Quantitative analysis of reptation of partially extended DNA in sub-30 nm nanoslits

TL;DR

This study quantitatively characterizes the reptation behavior of single DNA molecules confined in sub-30 nm nanoslits, revealing tube-like motion under strong confinement and surface interactions, with implications for DNA analysis.

Contribution

It provides the first quantitative analysis of DNA reptation in sub-30 nm nanoslits, highlighting the role of confinement and surface interactions in polymer dynamics.

Findings

Tube-like polymer motion occurs under strong quasi-2D confinement.

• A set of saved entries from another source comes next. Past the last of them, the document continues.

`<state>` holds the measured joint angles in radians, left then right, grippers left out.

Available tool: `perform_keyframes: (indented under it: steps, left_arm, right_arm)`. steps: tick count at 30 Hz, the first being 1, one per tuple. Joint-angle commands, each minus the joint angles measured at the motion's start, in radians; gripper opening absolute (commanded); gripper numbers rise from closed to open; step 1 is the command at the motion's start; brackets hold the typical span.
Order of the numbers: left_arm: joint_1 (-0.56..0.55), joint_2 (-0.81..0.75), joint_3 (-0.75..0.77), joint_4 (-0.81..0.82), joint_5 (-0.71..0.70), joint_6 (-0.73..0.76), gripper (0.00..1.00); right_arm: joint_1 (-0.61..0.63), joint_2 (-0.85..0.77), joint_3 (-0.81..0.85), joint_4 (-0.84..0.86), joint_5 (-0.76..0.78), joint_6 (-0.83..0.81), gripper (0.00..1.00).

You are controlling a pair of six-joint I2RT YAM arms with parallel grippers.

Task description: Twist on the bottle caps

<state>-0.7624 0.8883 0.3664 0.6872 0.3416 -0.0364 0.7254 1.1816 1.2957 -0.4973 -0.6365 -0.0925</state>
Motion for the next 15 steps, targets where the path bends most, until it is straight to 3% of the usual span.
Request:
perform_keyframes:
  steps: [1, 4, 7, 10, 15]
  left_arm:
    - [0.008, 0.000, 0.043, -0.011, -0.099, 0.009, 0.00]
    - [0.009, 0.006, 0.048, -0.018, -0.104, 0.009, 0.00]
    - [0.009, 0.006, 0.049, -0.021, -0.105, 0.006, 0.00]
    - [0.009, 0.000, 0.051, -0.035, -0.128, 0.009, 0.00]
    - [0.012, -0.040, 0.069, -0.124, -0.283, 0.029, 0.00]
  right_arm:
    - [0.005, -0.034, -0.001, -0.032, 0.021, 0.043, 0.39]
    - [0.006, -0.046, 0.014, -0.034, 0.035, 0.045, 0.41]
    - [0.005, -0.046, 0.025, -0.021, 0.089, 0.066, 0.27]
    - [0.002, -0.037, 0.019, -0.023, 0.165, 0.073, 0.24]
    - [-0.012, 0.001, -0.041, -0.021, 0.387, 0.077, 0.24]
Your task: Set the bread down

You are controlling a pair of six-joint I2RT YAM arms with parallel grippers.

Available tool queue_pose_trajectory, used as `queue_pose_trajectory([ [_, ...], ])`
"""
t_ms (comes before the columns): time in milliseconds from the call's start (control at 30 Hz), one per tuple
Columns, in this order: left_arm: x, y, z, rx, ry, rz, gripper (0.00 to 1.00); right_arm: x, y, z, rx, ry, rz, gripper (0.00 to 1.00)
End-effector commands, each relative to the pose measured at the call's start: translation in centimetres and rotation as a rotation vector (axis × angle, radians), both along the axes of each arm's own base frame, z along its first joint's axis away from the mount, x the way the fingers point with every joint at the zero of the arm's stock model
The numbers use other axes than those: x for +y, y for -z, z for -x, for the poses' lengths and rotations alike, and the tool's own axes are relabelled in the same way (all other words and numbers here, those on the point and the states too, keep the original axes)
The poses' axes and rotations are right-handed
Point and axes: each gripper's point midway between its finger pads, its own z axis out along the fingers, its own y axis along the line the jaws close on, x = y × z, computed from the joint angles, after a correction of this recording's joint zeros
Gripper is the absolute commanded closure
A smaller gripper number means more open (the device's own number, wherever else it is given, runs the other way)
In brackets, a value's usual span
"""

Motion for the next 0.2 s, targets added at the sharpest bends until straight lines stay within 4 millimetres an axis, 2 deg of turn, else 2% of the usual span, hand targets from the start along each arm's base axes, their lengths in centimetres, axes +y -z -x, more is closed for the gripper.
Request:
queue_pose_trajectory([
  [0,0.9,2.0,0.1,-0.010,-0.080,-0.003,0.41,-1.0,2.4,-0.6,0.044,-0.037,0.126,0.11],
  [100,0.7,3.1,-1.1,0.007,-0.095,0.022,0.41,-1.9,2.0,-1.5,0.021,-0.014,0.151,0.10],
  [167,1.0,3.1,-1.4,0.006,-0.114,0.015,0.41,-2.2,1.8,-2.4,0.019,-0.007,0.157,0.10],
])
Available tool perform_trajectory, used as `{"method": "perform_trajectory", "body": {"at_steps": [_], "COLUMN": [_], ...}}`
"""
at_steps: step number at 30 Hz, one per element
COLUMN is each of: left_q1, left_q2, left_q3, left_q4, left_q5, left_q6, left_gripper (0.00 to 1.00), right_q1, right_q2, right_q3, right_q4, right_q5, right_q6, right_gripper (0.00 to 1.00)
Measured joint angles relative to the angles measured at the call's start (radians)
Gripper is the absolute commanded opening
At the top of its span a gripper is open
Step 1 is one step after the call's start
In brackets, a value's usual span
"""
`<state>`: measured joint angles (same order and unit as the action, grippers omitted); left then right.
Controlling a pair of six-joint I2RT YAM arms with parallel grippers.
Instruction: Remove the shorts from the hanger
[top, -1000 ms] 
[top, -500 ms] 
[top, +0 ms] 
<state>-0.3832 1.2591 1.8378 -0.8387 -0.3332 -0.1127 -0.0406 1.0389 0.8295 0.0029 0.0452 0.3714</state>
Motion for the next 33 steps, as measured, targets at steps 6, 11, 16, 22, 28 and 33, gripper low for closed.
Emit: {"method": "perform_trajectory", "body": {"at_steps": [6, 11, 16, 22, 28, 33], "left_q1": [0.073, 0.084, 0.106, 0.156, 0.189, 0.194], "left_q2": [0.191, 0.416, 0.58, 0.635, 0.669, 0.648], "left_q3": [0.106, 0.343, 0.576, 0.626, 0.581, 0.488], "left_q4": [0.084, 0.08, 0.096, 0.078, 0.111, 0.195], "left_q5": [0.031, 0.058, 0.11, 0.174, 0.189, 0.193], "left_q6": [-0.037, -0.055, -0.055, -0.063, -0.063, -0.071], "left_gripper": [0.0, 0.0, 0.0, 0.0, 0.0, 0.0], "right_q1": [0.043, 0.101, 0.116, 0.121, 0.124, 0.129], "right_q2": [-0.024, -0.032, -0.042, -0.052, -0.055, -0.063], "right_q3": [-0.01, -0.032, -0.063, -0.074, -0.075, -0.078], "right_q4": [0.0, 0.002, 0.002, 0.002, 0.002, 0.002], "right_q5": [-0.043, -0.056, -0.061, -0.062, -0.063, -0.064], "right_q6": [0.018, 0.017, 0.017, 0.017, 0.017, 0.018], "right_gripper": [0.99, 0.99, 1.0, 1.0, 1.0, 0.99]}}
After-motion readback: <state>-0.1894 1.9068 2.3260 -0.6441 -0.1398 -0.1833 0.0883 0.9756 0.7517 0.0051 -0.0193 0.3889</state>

Surface modifications significantly influence DNA reptation behavior.

Device surface roughness and dye interactions have minor effects.

Abstract

We observed reptation of single DNA molecules in fused silica nanoslits of sub-30 nm height. The reptation behavior and the effect of confinement are quantitatively characterized using orientation correlation and transverse fluctuation analysis. We show tube-like polymer motion arises for a tense polymer under strong quasi-2D confinement and interaction with surface- passivating polyvinylpyrrolidone (PVP) molecules in nanoslits, while etching- induced device surface roughness, chip bonding materials and DNA-intercalated dye-surface interaction, play minor roles. These findings have strong implications for the effect of surface modification in nanofluidic systems with potential applications for single molecule DNA analysis.